Ese resultado coincide con un relevamiento previo de Datafolha, que había registrado un 40% de intención de voto para Lula, frente al 32% obtenido por Flávio Bolsonaro, consolidando una tendencia favorable para el actual presidente.

Según el análisis de Polymarket, el liderazgo del mandatario responde a su condición de presidente en ejercicio, a la posibilidad de buscar un cuarto mandato, a la fragmentación de los candidatos de derecha y a los escándalos recientes que involucran a Flávio Bolsonaro.

Las proyecciones ubican a Lula como el principal candidato para retener la Presidencia de Brasil.

La campaña también enfrenta controversias por el uso de inteligencia artificial

La carrera electoral también quedó atravesada por la polémica luego de que la campaña del Partido Liberal (PL) difundiera un video generado con inteligencia artificial que contenía un mensaje de Jair Bolsonaro.
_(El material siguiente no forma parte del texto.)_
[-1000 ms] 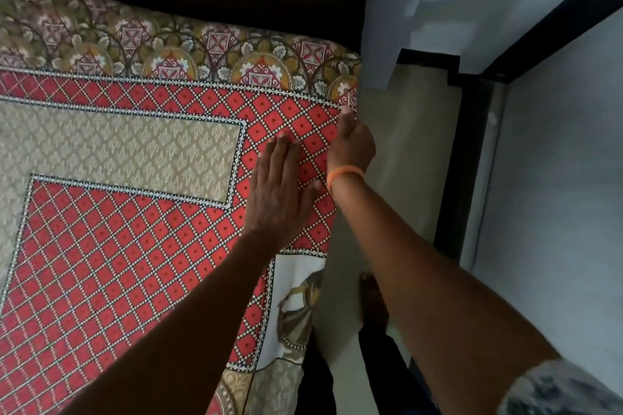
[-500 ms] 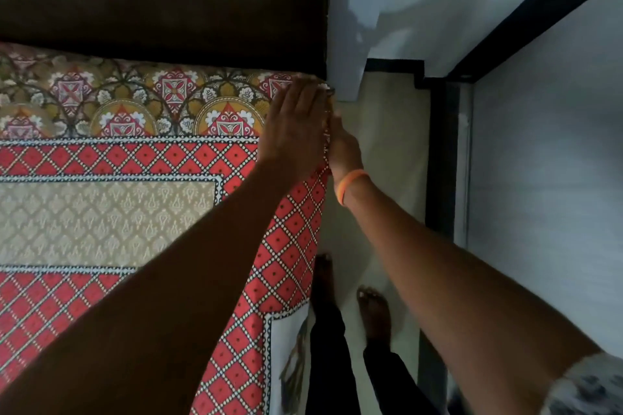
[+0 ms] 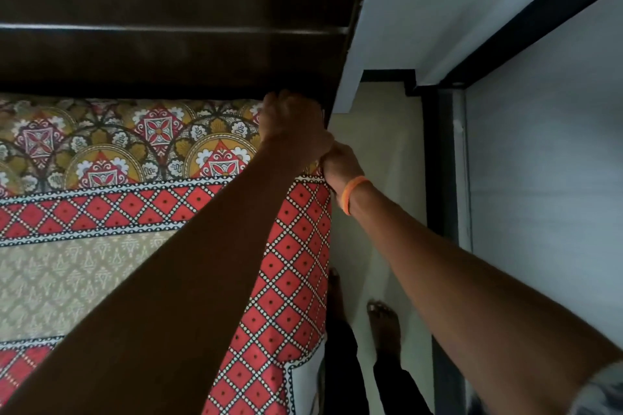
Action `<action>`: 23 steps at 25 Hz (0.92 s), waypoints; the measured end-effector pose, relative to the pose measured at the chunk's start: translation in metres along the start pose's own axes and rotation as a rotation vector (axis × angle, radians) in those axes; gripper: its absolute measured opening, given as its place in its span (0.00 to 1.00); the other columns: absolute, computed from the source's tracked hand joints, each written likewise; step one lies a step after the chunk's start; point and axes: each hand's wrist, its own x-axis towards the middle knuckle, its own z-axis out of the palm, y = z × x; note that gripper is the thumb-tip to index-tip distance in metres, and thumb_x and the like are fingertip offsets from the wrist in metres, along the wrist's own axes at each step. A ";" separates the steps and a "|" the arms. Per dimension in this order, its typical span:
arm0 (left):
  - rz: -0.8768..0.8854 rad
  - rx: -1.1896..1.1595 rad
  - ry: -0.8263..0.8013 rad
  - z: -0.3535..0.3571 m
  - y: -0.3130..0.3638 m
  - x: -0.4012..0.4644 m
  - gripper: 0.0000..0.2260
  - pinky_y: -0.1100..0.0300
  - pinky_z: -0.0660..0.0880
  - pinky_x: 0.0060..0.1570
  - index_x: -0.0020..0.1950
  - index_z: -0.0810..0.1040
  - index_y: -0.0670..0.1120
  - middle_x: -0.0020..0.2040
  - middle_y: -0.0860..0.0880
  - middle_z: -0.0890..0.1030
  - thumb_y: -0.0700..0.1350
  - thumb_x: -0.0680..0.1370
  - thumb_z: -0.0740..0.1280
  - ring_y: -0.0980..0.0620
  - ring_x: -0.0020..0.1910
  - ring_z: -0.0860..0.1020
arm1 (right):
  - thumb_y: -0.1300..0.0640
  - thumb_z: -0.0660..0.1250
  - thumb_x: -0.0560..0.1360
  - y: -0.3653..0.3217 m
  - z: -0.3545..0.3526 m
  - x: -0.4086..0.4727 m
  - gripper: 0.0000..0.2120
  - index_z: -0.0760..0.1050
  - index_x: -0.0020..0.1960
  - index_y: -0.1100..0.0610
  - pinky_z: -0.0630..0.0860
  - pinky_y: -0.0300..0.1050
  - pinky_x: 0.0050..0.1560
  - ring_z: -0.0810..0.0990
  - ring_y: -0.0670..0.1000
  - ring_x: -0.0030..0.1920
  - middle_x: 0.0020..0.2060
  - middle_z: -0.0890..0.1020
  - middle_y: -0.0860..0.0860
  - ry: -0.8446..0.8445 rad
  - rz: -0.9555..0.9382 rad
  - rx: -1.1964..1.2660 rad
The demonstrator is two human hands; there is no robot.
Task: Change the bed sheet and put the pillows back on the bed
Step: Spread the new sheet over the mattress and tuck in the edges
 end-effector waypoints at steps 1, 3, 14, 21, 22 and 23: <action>0.013 0.014 -0.045 0.000 0.004 0.005 0.21 0.52 0.68 0.57 0.59 0.78 0.45 0.57 0.43 0.80 0.59 0.75 0.65 0.43 0.59 0.75 | 0.59 0.59 0.79 -0.001 -0.001 0.000 0.13 0.81 0.47 0.63 0.77 0.52 0.52 0.82 0.60 0.49 0.46 0.84 0.60 0.024 -0.003 -0.049; -0.006 -0.018 -0.117 -0.002 0.011 0.016 0.19 0.52 0.67 0.58 0.61 0.77 0.45 0.57 0.43 0.80 0.57 0.78 0.63 0.43 0.60 0.76 | 0.60 0.58 0.79 -0.005 0.001 -0.002 0.14 0.78 0.39 0.60 0.73 0.45 0.43 0.80 0.55 0.41 0.38 0.82 0.58 0.088 0.018 -0.041; 0.214 0.005 -0.022 0.018 0.039 0.026 0.12 0.51 0.76 0.49 0.60 0.78 0.46 0.55 0.43 0.80 0.49 0.80 0.65 0.41 0.53 0.80 | 0.56 0.62 0.81 0.014 0.012 0.013 0.14 0.79 0.52 0.67 0.74 0.51 0.46 0.80 0.64 0.49 0.45 0.82 0.65 0.415 -0.117 -0.079; 0.308 0.307 -0.208 0.024 0.053 0.045 0.13 0.50 0.72 0.42 0.62 0.77 0.41 0.59 0.42 0.80 0.39 0.78 0.66 0.39 0.57 0.80 | 0.55 0.59 0.81 0.018 -0.004 0.024 0.15 0.79 0.55 0.64 0.70 0.45 0.47 0.78 0.63 0.56 0.54 0.82 0.63 0.249 0.047 -0.252; 0.383 0.371 -0.245 0.024 0.056 0.042 0.12 0.50 0.72 0.43 0.62 0.77 0.41 0.59 0.43 0.80 0.39 0.79 0.66 0.40 0.58 0.79 | 0.54 0.58 0.81 0.027 -0.007 0.014 0.15 0.79 0.52 0.64 0.68 0.44 0.45 0.79 0.62 0.54 0.52 0.82 0.62 0.262 0.063 -0.194; 0.451 0.435 -0.271 0.024 0.059 0.036 0.10 0.50 0.71 0.44 0.60 0.78 0.42 0.58 0.43 0.80 0.38 0.79 0.65 0.41 0.58 0.79 | 0.54 0.57 0.82 0.038 -0.009 0.000 0.15 0.77 0.49 0.63 0.68 0.44 0.44 0.79 0.61 0.52 0.50 0.81 0.62 0.290 0.055 -0.121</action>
La iniciativa generó cuestionamientos porque podría vulnerar la prohibición electoral que impide a los presos emitir opiniones políticas, además de abrir un debate sobre los límites regulatorios del uso de esta tecnología durante las campañas.

El abogado penalista José Carlos Portella Jr. advirtió sobre posibles “artimañas” y maniobras de desinformación, al tiempo que expresó preocupación por la actuación del Tribunal Superior Electoral (TSE), presidido por Kassio Nunes Marques, magistrado considerado cercano al bolsonarismo.

Por otra parte, el conflicto comercial derivado de la guerra arancelaria impulsada por Estados Unidos también aparece como un elemento que influye en la percepción del electorado. En ese contexto regional, marcado por el avance de fuerzas de derecha en distintos países, Lula continúa siendo identificado por una parte de la población como la principal figura de liderazgo político en Brasil.